## [Task item]
Once the images are set aside, return every entry exactly.

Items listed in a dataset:

%%

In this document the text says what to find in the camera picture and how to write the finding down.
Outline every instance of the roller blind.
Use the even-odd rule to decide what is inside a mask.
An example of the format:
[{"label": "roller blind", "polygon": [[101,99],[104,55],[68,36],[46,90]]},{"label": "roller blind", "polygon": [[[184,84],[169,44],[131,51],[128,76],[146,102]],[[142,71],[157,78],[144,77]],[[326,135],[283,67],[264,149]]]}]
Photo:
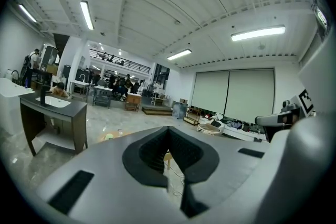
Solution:
[{"label": "roller blind", "polygon": [[227,71],[197,73],[192,105],[223,113],[229,73]]},{"label": "roller blind", "polygon": [[272,114],[273,70],[231,71],[225,116],[250,123]]}]

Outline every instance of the sink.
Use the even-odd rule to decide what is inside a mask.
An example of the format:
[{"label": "sink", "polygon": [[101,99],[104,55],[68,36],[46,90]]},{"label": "sink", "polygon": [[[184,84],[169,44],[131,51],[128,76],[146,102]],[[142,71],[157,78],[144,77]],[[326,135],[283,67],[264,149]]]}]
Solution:
[{"label": "sink", "polygon": [[46,104],[52,105],[56,108],[64,108],[70,104],[70,102],[61,100],[52,96],[46,96]]}]

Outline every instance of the floor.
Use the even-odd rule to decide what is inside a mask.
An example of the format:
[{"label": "floor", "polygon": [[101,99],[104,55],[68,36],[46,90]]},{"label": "floor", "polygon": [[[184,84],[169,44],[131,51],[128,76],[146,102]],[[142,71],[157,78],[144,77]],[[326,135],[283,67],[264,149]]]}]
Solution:
[{"label": "floor", "polygon": [[[196,130],[196,127],[172,116],[151,116],[139,112],[125,111],[124,103],[118,101],[111,102],[108,110],[102,106],[92,106],[89,98],[87,107],[87,139],[88,145],[97,143],[98,137],[108,131],[121,129],[124,132],[137,132],[159,126],[182,126]],[[143,105],[148,105],[149,100],[144,99]],[[74,152],[65,148],[54,146],[49,143],[37,141],[35,144],[37,155],[32,156],[26,142],[24,134],[10,135],[4,130],[0,130],[0,152],[2,160],[8,167],[12,176],[20,180],[31,189],[37,188],[53,171],[62,166],[74,157]],[[181,170],[176,162],[171,161],[170,170],[165,170],[164,175],[169,178],[170,200],[179,206],[183,185]]]}]

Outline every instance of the white ceiling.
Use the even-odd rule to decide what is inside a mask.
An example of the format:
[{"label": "white ceiling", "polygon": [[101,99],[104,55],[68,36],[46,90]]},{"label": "white ceiling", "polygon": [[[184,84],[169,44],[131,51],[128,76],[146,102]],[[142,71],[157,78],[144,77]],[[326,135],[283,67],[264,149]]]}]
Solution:
[{"label": "white ceiling", "polygon": [[[80,1],[88,1],[94,31]],[[181,68],[269,56],[300,58],[316,32],[309,0],[12,0],[38,19],[42,33],[76,35]],[[284,35],[233,43],[231,34],[285,25]]]}]

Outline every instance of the railing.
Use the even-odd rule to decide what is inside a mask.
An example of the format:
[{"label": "railing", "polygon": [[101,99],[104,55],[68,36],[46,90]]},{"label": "railing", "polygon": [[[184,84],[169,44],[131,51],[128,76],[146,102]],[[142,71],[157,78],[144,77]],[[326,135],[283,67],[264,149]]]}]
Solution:
[{"label": "railing", "polygon": [[137,71],[145,72],[145,73],[149,73],[151,69],[150,67],[143,66],[139,63],[132,62],[124,58],[120,58],[115,55],[108,54],[106,52],[101,52],[101,51],[97,51],[93,49],[89,49],[89,51],[90,51],[90,57],[94,59],[100,59],[100,60],[107,61],[110,63],[115,63],[117,65],[121,65],[121,66],[128,67],[128,68],[131,68]]}]

%%

## [Result below]
In this document the text says what to find in the camera picture and how to write the finding down.
Outline every instance of the roller blind.
Use the even-odd rule to decide what is inside a mask.
An example of the format:
[{"label": "roller blind", "polygon": [[101,99],[104,55],[68,36],[46,90]]},{"label": "roller blind", "polygon": [[[184,84],[169,44],[131,51],[128,76],[146,102]],[[142,71],[157,78],[144,77]],[[326,135],[283,67],[264,149]]]}]
Photo:
Solution:
[{"label": "roller blind", "polygon": [[227,71],[197,73],[192,105],[223,113],[229,73]]},{"label": "roller blind", "polygon": [[272,114],[273,70],[231,71],[225,116],[250,123]]}]

Outline every instance of the sink.
Use the even-odd rule to decide what is inside a mask.
An example of the format:
[{"label": "sink", "polygon": [[101,99],[104,55],[68,36],[46,90]]},{"label": "sink", "polygon": [[[184,84],[169,44],[131,51],[128,76],[146,102]],[[142,71],[157,78],[144,77]],[[326,135],[283,67],[264,149]]]}]
Solution:
[{"label": "sink", "polygon": [[46,104],[52,105],[56,108],[64,108],[70,104],[70,102],[61,100],[52,96],[46,96]]}]

Outline every instance of the floor.
Use the even-odd rule to decide what is inside a mask.
An example of the format:
[{"label": "floor", "polygon": [[101,99],[104,55],[68,36],[46,90]]},{"label": "floor", "polygon": [[[184,84],[169,44],[131,51],[128,76],[146,102]],[[142,71],[157,78],[144,77]],[[326,135],[283,67],[264,149]]]}]
Solution:
[{"label": "floor", "polygon": [[[196,130],[196,127],[172,116],[151,116],[139,112],[125,111],[124,103],[118,101],[111,102],[108,110],[102,106],[92,106],[89,98],[87,107],[87,139],[88,145],[97,143],[98,137],[108,131],[121,129],[124,132],[137,132],[159,126],[182,126]],[[143,105],[148,105],[149,100],[144,99]],[[74,152],[65,148],[54,146],[49,143],[37,141],[35,144],[37,155],[32,156],[26,142],[24,134],[10,135],[4,130],[0,130],[0,152],[2,160],[8,167],[12,176],[20,180],[31,189],[37,188],[53,171],[62,166],[74,157]],[[181,170],[176,162],[171,161],[170,170],[165,170],[164,175],[169,178],[170,200],[179,206],[183,185]]]}]

Outline every instance of the white ceiling.
Use the even-odd rule to decide what is inside a mask.
An example of the format:
[{"label": "white ceiling", "polygon": [[101,99],[104,55],[68,36],[46,90]]},{"label": "white ceiling", "polygon": [[[184,84],[169,44],[131,51],[128,76],[146,102]],[[142,71],[157,78],[144,77]],[[326,135],[283,67],[264,149]]]}]
Solution:
[{"label": "white ceiling", "polygon": [[[80,1],[88,1],[94,31]],[[181,68],[269,56],[300,58],[316,32],[309,0],[12,0],[38,19],[42,33],[76,35]],[[284,35],[233,43],[231,34],[285,25]]]}]

Outline every instance of the railing.
Use the even-odd rule to decide what is inside a mask.
An example of the format:
[{"label": "railing", "polygon": [[101,99],[104,55],[68,36],[46,90]]},{"label": "railing", "polygon": [[[184,84],[169,44],[131,51],[128,76],[146,102]],[[142,71],[157,78],[144,77]],[[326,135],[283,67],[264,149]]]}]
Solution:
[{"label": "railing", "polygon": [[137,71],[145,72],[145,73],[149,73],[151,69],[150,67],[143,66],[139,63],[132,62],[124,58],[120,58],[115,55],[108,54],[106,52],[101,52],[101,51],[97,51],[93,49],[89,49],[89,51],[90,51],[90,57],[94,59],[100,59],[100,60],[107,61],[110,63],[115,63],[117,65],[121,65],[121,66],[128,67],[128,68],[131,68]]}]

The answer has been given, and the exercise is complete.